BUNKA, a data mining engine using collective and artificial intelligence.
Charles de Dampierre, Nicolas Baumard, Andrei Mogoutov
The objective of Bunka is to map and quantify the distribution of cultural representations (beliefs, opinions, preferences, etc.), what Dan Sperber has called the epidemiology of representations, using automatic language processing and machine learning tools.
These mappings, first produced for social science research, can in fact be of great help to everyone. What others think about an event or a cultural content, the collective intelligence, is crucial in information retrieval.
The advent of the participatory Web or Web 2.0 (Twitter, Reddit, Wikipedia, etc.) has greatly increased the amount of collective intelligence through the reviews, opinions, and critiques posted online. However, this collective intelligence is still under-exploited, notably for technical reasons, because the size of the data is massive, and because this data is extremely heterogeneous.
BUNKA is developing a new way of organizing collective intelligence using recent advances in computational sciences (Automatic Language Processing and Machine Learning).
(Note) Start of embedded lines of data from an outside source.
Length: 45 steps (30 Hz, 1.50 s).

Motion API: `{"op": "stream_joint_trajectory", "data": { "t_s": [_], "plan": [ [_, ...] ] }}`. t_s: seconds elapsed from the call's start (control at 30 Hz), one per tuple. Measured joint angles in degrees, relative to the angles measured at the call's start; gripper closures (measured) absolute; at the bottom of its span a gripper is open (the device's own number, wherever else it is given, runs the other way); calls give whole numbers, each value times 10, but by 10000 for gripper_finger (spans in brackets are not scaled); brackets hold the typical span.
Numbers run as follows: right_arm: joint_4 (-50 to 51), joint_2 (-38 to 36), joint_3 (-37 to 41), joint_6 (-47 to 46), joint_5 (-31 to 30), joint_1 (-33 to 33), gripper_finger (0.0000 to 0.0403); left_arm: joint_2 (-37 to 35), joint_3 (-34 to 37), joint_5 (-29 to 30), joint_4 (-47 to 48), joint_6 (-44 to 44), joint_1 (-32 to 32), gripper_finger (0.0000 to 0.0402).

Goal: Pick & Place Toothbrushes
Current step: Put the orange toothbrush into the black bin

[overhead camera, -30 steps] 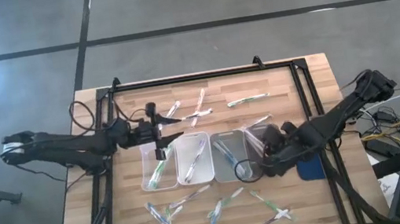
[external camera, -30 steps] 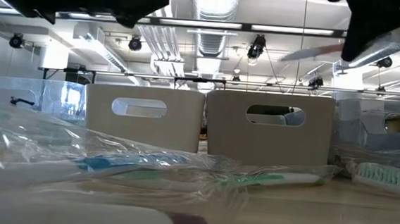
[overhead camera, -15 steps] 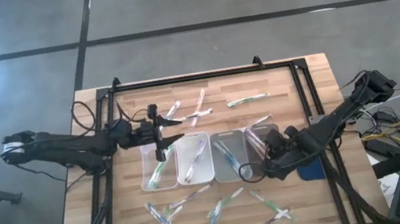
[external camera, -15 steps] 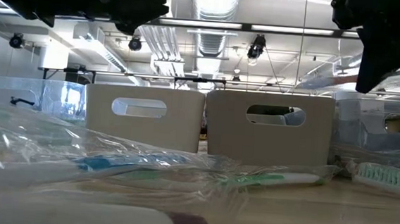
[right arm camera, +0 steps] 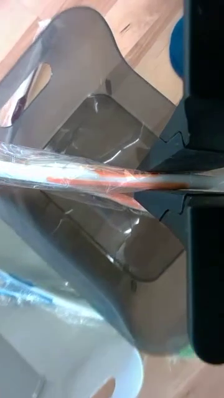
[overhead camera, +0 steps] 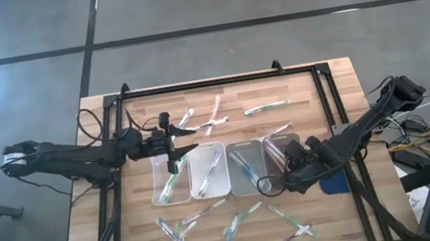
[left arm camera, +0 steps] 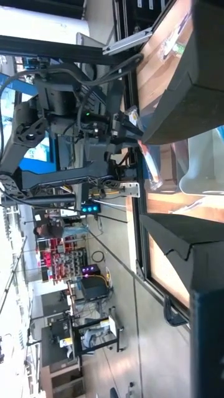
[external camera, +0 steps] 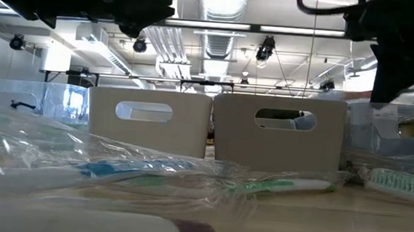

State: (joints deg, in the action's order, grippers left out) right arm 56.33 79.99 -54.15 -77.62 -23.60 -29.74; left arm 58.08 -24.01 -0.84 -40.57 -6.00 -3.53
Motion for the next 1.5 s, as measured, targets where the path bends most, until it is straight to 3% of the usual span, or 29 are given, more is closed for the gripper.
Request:
{"op": "stream_joint_trajectory", "data": {
  "t_s": [0.5, 1.5],
  "plan": [
    [-74, 0, 66, 5, -5, 15, 383, 0, 0, 0, 0, 0, 0, 211],
    [-157, 0, 118, 26, 3, 27, 383, 0, -1, 0, 4, 0, 0, 211]
  ]
}}
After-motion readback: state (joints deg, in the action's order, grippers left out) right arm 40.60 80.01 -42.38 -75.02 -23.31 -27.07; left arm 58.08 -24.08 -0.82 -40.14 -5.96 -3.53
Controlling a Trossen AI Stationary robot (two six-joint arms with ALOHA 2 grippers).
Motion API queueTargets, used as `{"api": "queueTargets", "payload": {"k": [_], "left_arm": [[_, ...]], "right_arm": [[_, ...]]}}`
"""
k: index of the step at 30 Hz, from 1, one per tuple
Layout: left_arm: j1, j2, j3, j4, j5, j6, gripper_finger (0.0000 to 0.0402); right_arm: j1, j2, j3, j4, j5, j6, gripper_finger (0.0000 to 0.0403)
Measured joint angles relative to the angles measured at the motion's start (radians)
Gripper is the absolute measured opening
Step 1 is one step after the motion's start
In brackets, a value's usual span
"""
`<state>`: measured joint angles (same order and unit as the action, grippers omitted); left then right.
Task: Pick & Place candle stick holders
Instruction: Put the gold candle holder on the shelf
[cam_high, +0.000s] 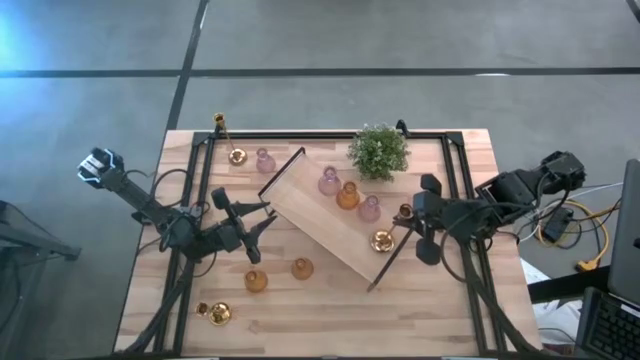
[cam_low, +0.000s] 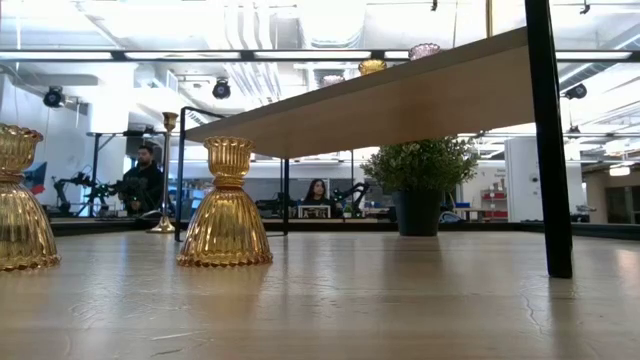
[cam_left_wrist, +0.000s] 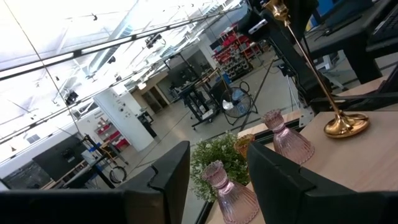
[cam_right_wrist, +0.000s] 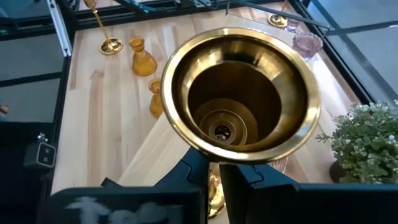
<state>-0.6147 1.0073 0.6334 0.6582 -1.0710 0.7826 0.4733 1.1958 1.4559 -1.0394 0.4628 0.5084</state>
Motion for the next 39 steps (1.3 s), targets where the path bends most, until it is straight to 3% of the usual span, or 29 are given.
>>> {"api": "queueTargets", "payload": {"k": [24, 39], "left_arm": [[0.0, 0.0, 0.0, 0.0, 0.0, 0.006, 0.0163], [0.0, 0.0, 0.0, 0.0, 0.0, 0.008, 0.0163]], "right_arm": [[-0.018, 0.011, -0.001, -0.001, -0.023, -0.018, 0.0016], [-0.018, 0.011, 0.003, -0.001, 0.007, -0.044, 0.0131]]}}
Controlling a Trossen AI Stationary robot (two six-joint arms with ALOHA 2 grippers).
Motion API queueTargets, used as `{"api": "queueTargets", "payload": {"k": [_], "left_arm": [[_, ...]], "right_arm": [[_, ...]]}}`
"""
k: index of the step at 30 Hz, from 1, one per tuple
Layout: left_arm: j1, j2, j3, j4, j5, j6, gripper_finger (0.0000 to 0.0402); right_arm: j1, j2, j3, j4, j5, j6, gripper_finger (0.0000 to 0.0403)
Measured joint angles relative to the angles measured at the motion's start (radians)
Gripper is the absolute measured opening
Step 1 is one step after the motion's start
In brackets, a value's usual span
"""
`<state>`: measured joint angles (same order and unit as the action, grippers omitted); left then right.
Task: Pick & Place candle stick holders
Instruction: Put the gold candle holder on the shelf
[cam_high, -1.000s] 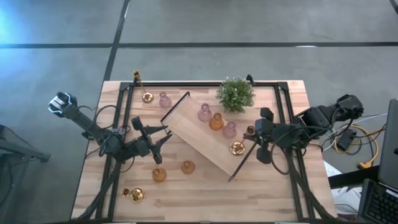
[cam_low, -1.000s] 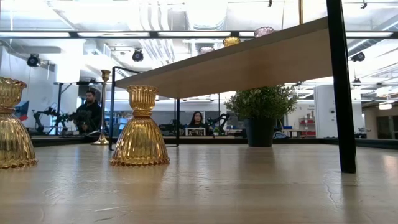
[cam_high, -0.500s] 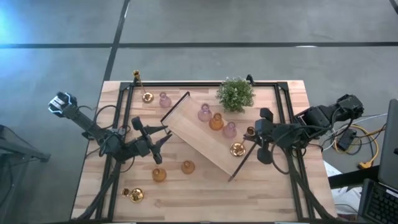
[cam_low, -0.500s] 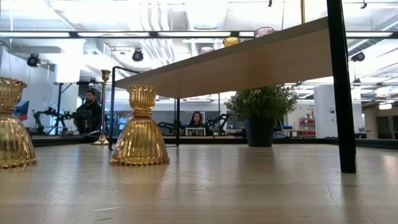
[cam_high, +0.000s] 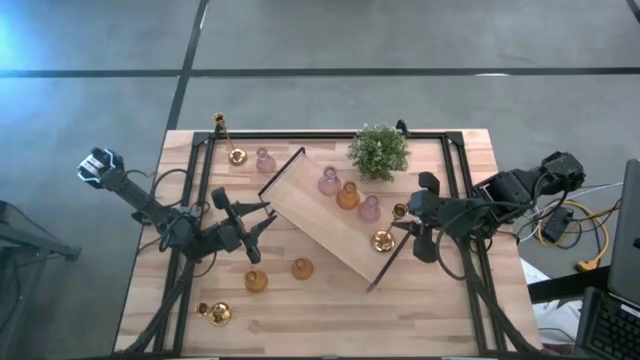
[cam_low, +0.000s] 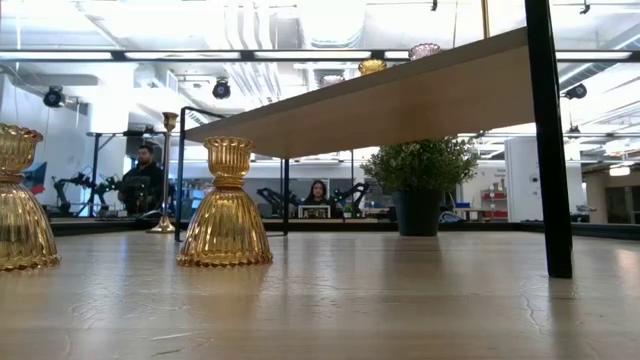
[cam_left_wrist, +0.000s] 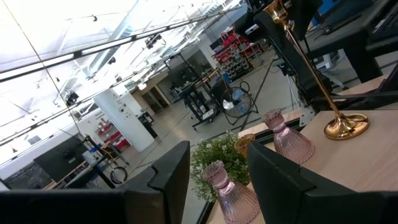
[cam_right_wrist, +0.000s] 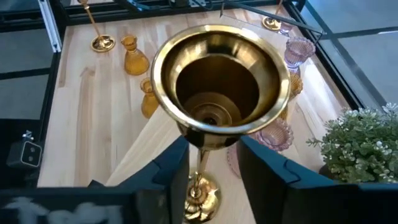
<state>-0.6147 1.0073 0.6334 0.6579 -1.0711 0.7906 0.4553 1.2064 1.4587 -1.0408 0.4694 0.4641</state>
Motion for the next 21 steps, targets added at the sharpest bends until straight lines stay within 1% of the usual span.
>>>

More precisely, we use "embedding" algorithms to project data into an abstract space according to rules (semantic similarity, topological similarity, common dimension, etc.).
The second key idea of BUNKA is that visualization is essential for discoverability. To improve autonomy, diversity, transparency, and serendipity, we need to have all the options available, and their relationships to each other. In other words, for each query, each content, we need a map of the web. We aggregate the reviews, opinions, critics, and opinions posted on the Web by users, and we create maps and contextual representations that, for each query about a work or a theme, show all the associated cultural contents, as well as the opinions, popularity, and relationships between these contents. With all the options visible on the map, and in particular the minority and less visible options, the user can thus free himself from the search algorithms, and explore by himself the themes and dimensions that interest him.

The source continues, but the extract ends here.